Utilities Are Building New Gas Plants Despite Biden’s Promise Of ‘Zero-Emission’ Electric Grid
As a recent study from the IEA showed, achieving the emissions goals laid out in the Paris Accords would require oil and gas companies to halt all new projects. Among other things, the report included a daunting timeline of milestones that must be met to achieve net zero by 2050.
But if anything, the world is moving in a different direction, as a Bloomberg story published Friday shows. Because while President Biden has decided to re-enter the Paris Climate Accords and vowed to take steps to place the US electric grid on the path to net zero emissions by 2030, American utilities are continuing to pursue new gas projects that would far outlast Biden’s administration. Expansions have even been authorized for goal and oil plants.
It’s just the latest evidence that Biden’s green rheotic doesn’t square up with reality.
The red-and-white flue stacks of the James M. Barry Electric Generating Station tower over the Mobile River, belching steam into the Alabama sky. The sprawling complex of coal and natural gas plants already spews more than 7.5 million metric tons of carbon dioxide-equivalent every year. Now it’s about to get even bigger, with a seventh unit estimated to cost $635 million by the time it starts service in 2023.
The new gas plant, and others like it, has a 40-year lifespan. That means it will still be there in 2035, the year that President Joe Biden has promised a zero-emission electricity sector, and in 2050, the deadline set by its owner, Southern Co., to reach carbon neutrality. It could even burn past 2060, more than a century after the first coal facility opened on the site — making the complex a testament to the endurance of fossil fuels.
The decision by one of the biggest U.S. power companies to develop new fossil fuel assets is hard to square with a low-carbon future. But it’s not unusual. At least eight large utilities in the U.S. are building new gas plants right now, and another five are thinking about doing the same. That lays bare an uncomfortable truth about the sector’s commitment to fighting climate change: All those carbon-neutral pledges don’t necessarily mean quitting fossil fuels.
“It seems like false advertising or greenwashing,” said Drew Shindell, a professor at Duke University who studies climate change. “We can’t be building gas infrastructure in the 2020s and 2030s.
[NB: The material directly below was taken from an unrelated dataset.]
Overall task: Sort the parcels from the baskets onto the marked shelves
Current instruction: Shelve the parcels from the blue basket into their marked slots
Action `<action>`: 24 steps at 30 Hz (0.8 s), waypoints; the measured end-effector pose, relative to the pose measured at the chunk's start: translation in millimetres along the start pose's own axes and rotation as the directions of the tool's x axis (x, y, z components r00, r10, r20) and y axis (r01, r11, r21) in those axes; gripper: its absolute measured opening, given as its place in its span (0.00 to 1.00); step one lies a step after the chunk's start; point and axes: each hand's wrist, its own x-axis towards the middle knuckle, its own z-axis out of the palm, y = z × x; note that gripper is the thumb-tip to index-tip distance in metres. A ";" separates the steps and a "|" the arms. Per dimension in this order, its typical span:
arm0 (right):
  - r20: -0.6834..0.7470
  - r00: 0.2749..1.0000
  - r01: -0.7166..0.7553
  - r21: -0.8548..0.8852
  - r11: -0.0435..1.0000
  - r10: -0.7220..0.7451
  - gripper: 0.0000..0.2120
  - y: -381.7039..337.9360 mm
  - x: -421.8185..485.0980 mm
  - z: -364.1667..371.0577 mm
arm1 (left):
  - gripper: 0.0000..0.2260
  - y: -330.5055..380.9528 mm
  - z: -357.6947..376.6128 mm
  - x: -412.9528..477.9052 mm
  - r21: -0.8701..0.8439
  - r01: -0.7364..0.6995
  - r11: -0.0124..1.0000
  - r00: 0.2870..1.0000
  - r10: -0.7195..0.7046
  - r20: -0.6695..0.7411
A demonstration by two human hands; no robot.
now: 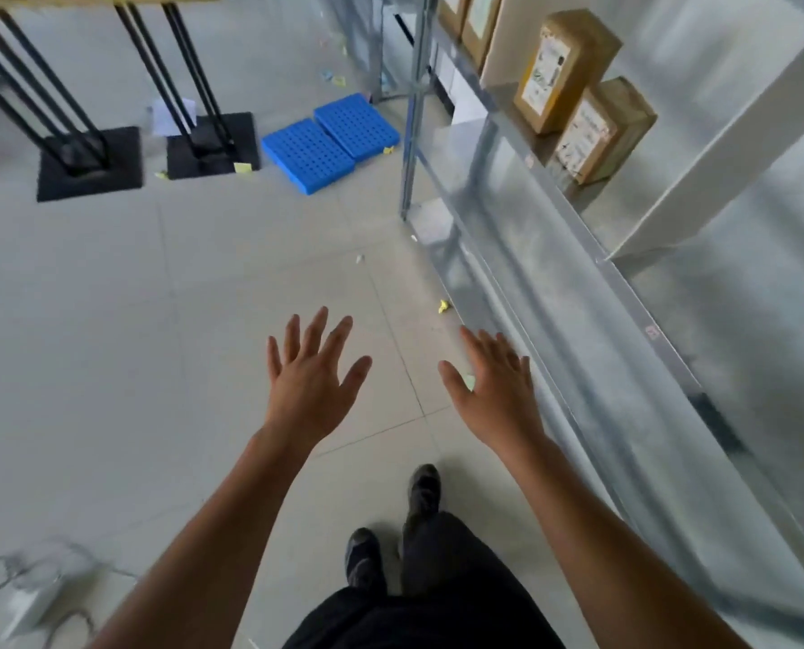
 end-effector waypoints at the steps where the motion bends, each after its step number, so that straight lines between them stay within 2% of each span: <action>1: 0.021 0.999 0.032 -0.012 0.999 -0.032 0.33 -8.5 16.3 2.2 | 0.30 -8.4 -3.1 10.8 0.000 0.029 1.000 1.000 -0.029 -0.004; 5: 0.110 0.980 0.172 -0.049 0.984 -0.166 0.34 -41.7 91.5 10.5 | 0.32 -34.0 -17.9 56.9 0.010 0.107 0.994 0.994 -0.106 -0.029; 11: 0.182 0.924 0.345 -0.010 0.939 -0.337 0.33 -113.3 212.3 3.9 | 0.33 -65.0 -75.6 136.7 0.049 0.233 0.971 0.969 -0.227 -0.095; 17: 0.202 0.831 0.529 0.001 0.849 -0.518 0.32 -197.6 310.5 0.2 | 0.30 -115.6 -141.4 201.9 0.020 0.375 0.927 0.897 -0.357 -0.260; 24: 0.275 0.758 0.614 0.006 0.789 -0.592 0.33 -303.7 405.4 28.2 | 0.30 -204.8 -187.8 263.2 -0.078 0.471 0.879 0.811 -0.466 -0.353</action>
We need to be closing it down.”
As BBG notes, if all of the plants under consideration are ultimately completed, they would release 35 million metric tons of carbon dioxide into the atmosphere, roughly equivalent to the emissions of every car in Florida.
Why is this? Power companies insist that gas is an important “transition fuel” since it’s both relatively cheap and reliable. California learned the hard way that aggressive restrictions on gas capacity feeding the state power grid can lead to problems: the state was forced to resort to rolling blackouts last summer when a heatwave taxed the electric grid at night when solar was offline.
Solar simply isn’t reliable enough to be relied upon, as one source pointed out.
“Cloud cover comes and goes,” said Katharine Bond, vice president of public policy and state affairs at Dominion Energy Inc. “The winds slows. We’ve got to have something that we can ratchet up.” Dominion, which has a 2050 net-zero pledge and is required by Virginia to be 100% carbon free by 2045, is also considering building a new natural gas-fired plant.
At least one of these plants – Southern’s new Barry plant – will support the 2050 goal because it’s designed for both carbon capture and mixing hydrogen, said CEO Tom Fanning.
Utilities claim they’re committed to getting “to zero”. Southern, Dominion and others say they plan to eventually invest in green technology to capture and dispose of their emissions, or rework those facilities to burn cleaner fuels like biogas or hydrogen made from renewable sources. However, neither of these strategies has been implemented at scale, and both remain uneconomic at today’s prices. Which means the exact plan for getting to zero still isn’t clear. And two companies, DTE Energy and Xcel Energy, have acknowledged that their carbon goals are based on technology that doesn’t really exist.
Another option being considered by at least one utility is retiring these gas plants after 25 years instead of 40. Duke Energy, the biggest utility in the US by customer count, is weighing considering building 15 more gas plants, but if the company moves forward with these plants, it will set its climate policy goals to retire them early.
Amusingly, Duke customers like Apple, Facebook and Google have complained that these new plants could become a “financial albatross” for decades.
So far, utilities have announced plans for over $70 billion-worth of new gas-fired power plants through 2025, nearly all of which will cost more than clear energy projects,according to a 2019 RMI report. As the cost of clean energy falls, these plants are all expected to become uneconomic to operate by 2035. Despite this, alternatives just aren’t ready yet to stand on their own, so utilities have no choice but to continue investing in natural gas, even as the steady transition to renewables appears unlikely to reverse.
The takeaway: ignore politicians’ lofty targets. The reality is that by forcing utilities to transition to clean energy before the technology is ready and prices have adjusted will force consumers to incur higher power costs while also putting energy grids at greater risk for a Texas-style collapse.
Only progressive wingnuts like AOC would be willing to risk the political blowback that might ensue.